The R-1 reactor was the first non-government-run nuclear reactor in the world and the first designed, built, and operated by an academic institution. Design and construction began in 1950, and was completed in 1955.
In this ca 1955 photo the brand new Nuclear Reactor Building is ready to split its first atom.
“The First Temple of the Atom”
National attention was brought to NC State in 1955 when the first nuclear reactor in the world devoted solely to the peacetime application of nuclear fission was installed in a building on campus specifically designed for the purpose.
Nicknamed the ‘first temple of the atom’ by the Associated Press, the nuclear reactor building, later renamed Burlington Nuclear Laboratories, was designed in 1951 by Raleigh architect G. Milton Small, Jr. It was his first major commission following the establishment of his own firm in 1949, and the first of his several subsequent projects for NC State.
The site chosen for the reactor building was an open, unpaved plaza on central campus, adjacent to the Diesel Engineering Building. At the time, a large concrete fountain, which had been built in 1947 as a cooling  tower for the diesel engines, occupied the site.
The futuristic-looking concrete fountain cooled the water which cooled the diesel engines located in the nearby Diesel Building. It was well over 20 feet tall.
(Note to readers: the structure seen in the background is not the Diesel Building. Anybody care to guess what that building is and what later replaced it; and where the Diesel Building itself is located?)
Construction of the Nuclear Reactor Building began with the installation of the R-1 reactor. Below, the steel framework of the building and its cooling tower takes shape.
The reactor sits in the center of a room that is 8 feet below ground level, 60 feet in diameter, and 35 feet high.
Here is the control panel which operated the reactor.
At the dedication of the Nuclear Reactor Building in 1955 Gov.
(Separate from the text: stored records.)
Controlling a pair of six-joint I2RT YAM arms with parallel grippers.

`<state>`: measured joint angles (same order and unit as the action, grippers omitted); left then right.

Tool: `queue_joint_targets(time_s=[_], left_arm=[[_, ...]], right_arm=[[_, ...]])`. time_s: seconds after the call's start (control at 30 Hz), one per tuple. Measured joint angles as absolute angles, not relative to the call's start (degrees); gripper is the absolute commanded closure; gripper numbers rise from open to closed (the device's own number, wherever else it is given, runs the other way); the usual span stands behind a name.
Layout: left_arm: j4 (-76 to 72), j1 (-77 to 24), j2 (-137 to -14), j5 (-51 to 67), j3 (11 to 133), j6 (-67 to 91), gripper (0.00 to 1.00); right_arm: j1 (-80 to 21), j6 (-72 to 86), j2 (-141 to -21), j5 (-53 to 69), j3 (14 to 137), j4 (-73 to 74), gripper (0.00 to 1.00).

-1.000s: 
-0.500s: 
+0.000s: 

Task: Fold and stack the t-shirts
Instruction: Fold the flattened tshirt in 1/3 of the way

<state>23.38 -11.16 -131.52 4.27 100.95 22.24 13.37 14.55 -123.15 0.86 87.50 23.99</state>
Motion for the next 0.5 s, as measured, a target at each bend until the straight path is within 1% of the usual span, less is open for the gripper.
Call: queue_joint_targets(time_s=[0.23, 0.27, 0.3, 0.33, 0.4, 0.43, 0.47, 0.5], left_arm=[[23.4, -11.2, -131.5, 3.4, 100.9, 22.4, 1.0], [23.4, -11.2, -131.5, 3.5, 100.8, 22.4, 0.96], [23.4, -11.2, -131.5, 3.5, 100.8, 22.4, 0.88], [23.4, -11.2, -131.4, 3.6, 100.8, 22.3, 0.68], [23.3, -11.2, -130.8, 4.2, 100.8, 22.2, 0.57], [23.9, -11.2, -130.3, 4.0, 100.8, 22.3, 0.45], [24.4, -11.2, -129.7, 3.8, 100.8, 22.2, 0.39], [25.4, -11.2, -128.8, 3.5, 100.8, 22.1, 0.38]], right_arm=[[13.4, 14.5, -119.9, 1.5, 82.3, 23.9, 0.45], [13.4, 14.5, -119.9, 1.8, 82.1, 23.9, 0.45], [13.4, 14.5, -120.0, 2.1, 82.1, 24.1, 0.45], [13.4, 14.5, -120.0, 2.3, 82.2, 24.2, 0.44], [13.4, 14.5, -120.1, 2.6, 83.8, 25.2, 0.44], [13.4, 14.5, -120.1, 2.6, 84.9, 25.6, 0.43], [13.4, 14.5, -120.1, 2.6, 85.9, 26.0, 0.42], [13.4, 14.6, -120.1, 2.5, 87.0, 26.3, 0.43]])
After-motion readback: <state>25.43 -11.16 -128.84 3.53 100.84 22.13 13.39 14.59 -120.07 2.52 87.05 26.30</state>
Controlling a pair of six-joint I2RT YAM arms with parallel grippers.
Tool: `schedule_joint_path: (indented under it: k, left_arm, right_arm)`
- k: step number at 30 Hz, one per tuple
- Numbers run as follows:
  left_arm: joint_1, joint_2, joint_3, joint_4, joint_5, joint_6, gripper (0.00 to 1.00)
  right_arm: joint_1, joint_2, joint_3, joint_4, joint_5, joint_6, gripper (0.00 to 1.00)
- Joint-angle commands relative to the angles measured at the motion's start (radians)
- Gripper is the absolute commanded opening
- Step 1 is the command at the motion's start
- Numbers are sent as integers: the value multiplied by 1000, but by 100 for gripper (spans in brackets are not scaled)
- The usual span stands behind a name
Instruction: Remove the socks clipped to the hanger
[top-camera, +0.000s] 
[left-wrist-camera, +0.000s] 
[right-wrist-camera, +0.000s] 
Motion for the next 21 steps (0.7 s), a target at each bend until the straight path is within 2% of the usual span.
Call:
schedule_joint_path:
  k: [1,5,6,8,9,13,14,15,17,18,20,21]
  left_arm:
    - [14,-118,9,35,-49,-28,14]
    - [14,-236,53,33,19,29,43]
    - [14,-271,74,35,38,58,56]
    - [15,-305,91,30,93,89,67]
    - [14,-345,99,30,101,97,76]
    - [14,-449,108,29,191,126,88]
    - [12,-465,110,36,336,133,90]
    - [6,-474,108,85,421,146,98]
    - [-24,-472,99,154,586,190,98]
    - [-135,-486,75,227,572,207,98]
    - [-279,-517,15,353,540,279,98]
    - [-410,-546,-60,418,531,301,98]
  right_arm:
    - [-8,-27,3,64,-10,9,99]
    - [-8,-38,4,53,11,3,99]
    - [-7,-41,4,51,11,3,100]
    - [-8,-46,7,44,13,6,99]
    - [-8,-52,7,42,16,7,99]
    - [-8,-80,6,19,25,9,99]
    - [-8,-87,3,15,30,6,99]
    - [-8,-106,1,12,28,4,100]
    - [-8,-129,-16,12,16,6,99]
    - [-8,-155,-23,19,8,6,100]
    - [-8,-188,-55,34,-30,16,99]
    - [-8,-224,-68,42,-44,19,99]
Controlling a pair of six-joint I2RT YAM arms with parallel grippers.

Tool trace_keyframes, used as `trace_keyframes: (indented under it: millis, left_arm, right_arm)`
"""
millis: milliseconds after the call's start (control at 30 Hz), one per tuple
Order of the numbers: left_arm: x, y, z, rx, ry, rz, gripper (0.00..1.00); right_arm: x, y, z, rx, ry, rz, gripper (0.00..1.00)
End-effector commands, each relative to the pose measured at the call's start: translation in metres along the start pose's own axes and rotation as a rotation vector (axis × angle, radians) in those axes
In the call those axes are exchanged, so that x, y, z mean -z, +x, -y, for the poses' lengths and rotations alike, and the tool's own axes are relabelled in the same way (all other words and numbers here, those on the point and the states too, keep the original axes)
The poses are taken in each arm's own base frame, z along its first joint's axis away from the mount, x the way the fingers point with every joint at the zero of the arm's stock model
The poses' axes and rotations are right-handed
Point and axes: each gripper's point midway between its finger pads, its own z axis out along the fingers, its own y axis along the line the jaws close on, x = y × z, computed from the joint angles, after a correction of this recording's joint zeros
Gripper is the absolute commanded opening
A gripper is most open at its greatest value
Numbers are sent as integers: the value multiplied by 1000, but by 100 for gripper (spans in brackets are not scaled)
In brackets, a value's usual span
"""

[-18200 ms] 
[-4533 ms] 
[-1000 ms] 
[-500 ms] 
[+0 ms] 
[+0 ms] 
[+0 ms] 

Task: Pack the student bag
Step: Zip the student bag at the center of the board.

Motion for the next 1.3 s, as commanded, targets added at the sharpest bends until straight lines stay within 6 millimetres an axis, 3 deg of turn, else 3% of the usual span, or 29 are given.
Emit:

Luther Hodges himself takes the controls.
This 1960s video features technicians operating the R-1 nuclear reactor. (Run time 6 minutes. Courtesy NCSU Libraries Special Collections Research Center)
Curiously, in November 1963, as a condition of maintenance, 60 gallons of anti-freeze were poured into the reactor’s cooling tower to keep the 250 gallons of water in the tower from freezing during the winter.
The nuclear reactor building was enlarged in 1973, at which time the name was changed from Burlington Nuclear Laboratories to Burlington Nuclear Engineering Laboratories.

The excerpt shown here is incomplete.